Ghana’s Revenue Mobilization Efforts Hindered by Structural Challenges – Dalex Finance CEO
Joe Jackson, Chief Executive Officer of Dalex Finance, has raised concerns about Ghana’s ability to improve revenue collection as a percentage of GDP, describing the country’s track record as weak.
Speaking during the NorvanReports and Economic Governance Platform (EGP) X Space Discussion on the topic, “Resetting the Economy: Can Ghana’s 2025 Budget Achieve Fiscal Stability and Sustainable Growth”, Mr Jackson highlighted the structural inefficiencies within Ghana’s tax regime that hinder revenue growth.
“Now, first of all, listen, our record in terms of increasing revenue as a percentage of GDP is not very good,” he said. “Normally, revenues go up from year to year, but as a percentage of GDP, they don’t rise to the targeted levels.”
According to him, the country’s tax system operates in silos, creating loopholes that enable tax evasion.

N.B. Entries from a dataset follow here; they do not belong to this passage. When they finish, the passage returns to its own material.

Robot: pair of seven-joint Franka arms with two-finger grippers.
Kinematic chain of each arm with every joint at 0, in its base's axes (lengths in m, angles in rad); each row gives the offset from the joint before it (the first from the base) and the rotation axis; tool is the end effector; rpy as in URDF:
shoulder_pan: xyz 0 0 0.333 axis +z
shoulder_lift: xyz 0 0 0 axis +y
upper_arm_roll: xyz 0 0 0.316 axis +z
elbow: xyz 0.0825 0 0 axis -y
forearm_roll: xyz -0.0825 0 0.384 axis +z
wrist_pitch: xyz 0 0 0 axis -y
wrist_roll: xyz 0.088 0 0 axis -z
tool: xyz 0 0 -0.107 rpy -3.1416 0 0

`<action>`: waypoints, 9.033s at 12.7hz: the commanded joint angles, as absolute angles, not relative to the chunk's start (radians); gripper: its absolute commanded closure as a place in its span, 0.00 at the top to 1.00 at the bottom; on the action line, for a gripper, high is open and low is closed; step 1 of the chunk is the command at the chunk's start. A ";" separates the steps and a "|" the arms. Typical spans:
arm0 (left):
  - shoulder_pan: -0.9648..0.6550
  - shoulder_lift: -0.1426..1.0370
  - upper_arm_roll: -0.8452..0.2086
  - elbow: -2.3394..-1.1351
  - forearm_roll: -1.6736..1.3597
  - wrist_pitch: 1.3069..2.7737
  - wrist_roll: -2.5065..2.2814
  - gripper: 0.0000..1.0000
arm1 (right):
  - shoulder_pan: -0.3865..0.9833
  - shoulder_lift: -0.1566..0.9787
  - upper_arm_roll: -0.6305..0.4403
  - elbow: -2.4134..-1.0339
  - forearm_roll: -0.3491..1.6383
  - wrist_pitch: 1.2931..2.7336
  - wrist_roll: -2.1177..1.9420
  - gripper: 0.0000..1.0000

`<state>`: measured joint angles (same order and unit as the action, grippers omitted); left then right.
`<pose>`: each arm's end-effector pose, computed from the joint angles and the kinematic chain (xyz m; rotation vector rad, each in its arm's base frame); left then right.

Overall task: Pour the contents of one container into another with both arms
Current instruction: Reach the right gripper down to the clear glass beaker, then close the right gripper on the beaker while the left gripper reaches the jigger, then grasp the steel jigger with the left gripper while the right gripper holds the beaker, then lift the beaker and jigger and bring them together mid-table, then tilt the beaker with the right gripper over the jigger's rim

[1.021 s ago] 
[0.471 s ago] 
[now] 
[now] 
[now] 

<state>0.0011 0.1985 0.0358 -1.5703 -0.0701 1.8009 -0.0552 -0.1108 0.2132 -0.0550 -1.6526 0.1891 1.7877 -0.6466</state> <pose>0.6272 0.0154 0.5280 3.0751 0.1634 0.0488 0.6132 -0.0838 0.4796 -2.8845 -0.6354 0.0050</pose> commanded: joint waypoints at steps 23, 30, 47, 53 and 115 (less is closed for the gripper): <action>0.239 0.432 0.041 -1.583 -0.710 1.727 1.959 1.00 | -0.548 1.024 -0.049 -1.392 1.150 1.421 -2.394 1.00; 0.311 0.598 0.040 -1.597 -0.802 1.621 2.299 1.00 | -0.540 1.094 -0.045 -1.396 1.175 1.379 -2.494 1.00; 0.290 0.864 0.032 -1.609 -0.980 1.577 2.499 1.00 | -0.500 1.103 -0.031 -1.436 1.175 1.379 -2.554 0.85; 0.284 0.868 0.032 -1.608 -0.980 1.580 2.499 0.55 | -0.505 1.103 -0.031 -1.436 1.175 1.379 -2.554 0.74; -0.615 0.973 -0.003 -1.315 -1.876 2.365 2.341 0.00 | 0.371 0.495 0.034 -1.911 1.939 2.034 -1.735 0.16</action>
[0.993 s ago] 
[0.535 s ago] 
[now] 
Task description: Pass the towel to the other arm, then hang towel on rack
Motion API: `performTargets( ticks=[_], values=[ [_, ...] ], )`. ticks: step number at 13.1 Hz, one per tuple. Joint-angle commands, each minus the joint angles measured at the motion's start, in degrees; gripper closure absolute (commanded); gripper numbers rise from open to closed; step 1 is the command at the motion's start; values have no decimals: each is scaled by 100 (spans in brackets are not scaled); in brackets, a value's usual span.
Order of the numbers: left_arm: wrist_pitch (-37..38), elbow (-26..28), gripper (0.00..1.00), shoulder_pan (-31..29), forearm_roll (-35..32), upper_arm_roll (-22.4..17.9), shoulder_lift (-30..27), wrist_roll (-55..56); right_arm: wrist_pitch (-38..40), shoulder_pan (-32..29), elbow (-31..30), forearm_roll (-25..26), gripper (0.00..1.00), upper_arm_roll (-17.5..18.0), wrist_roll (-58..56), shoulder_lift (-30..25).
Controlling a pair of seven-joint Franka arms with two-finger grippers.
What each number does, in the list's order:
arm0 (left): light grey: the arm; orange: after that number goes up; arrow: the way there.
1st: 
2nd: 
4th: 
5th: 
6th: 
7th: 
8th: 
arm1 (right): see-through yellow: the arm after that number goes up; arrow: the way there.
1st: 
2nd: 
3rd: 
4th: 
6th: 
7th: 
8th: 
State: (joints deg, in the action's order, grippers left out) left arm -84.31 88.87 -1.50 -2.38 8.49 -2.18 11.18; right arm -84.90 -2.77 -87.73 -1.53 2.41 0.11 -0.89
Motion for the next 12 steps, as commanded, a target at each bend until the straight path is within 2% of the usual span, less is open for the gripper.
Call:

“Our tax regime is still in silos such that there seems to be no link between what happens at the port, what happens in your local tax office, and what happens elsewhere with VAT. So, it becomes easy not just to avoid but even to evade taxes,” he explained.
Mr Jackson also pointed to the need for broader tax compliance, particularly among the informal sector, noting that digitalization and enhanced identification systems could improve collection efforts.
“There’s a lot of talk about using the improved identification system to make sure that those in the informal sector pay their taxes,” he said. “But at the end of the day, it all depends on who sits at the Ghana Revenue Authority (GRA) and how well they execute this huge mandate.”
He cautioned that missing revenue targets could lead to further fiscal tightening.
“If we miss those revenue targets, then we’ll have to tighten our belts even more to meet them. It’s really challenging,” he added.
Fiscal Reforms and Debt Management
On Ghana’s debt sustainability efforts, Mr Jackson commended the government’s push to lower the cost of borrowing, noting that interest rate reductions have been aggressive.
“To the extent that the drop in rates has been dramatic and fierce, even against a threatened backlash, I say that the Minister of Finance and his team are demonstrating that they are determined to bring down the cost of servicing our debt to manageable levels,” he stated.
He further suggested that the government could cautiously re-enter the bond market, given that domestic coupon payments have been met on schedule.
“I truly believe that there is a window for the government to re-enter cautiously the bond market, especially since all the domestic coupons that have been due to date have been paid,” Mr Jackson remarked.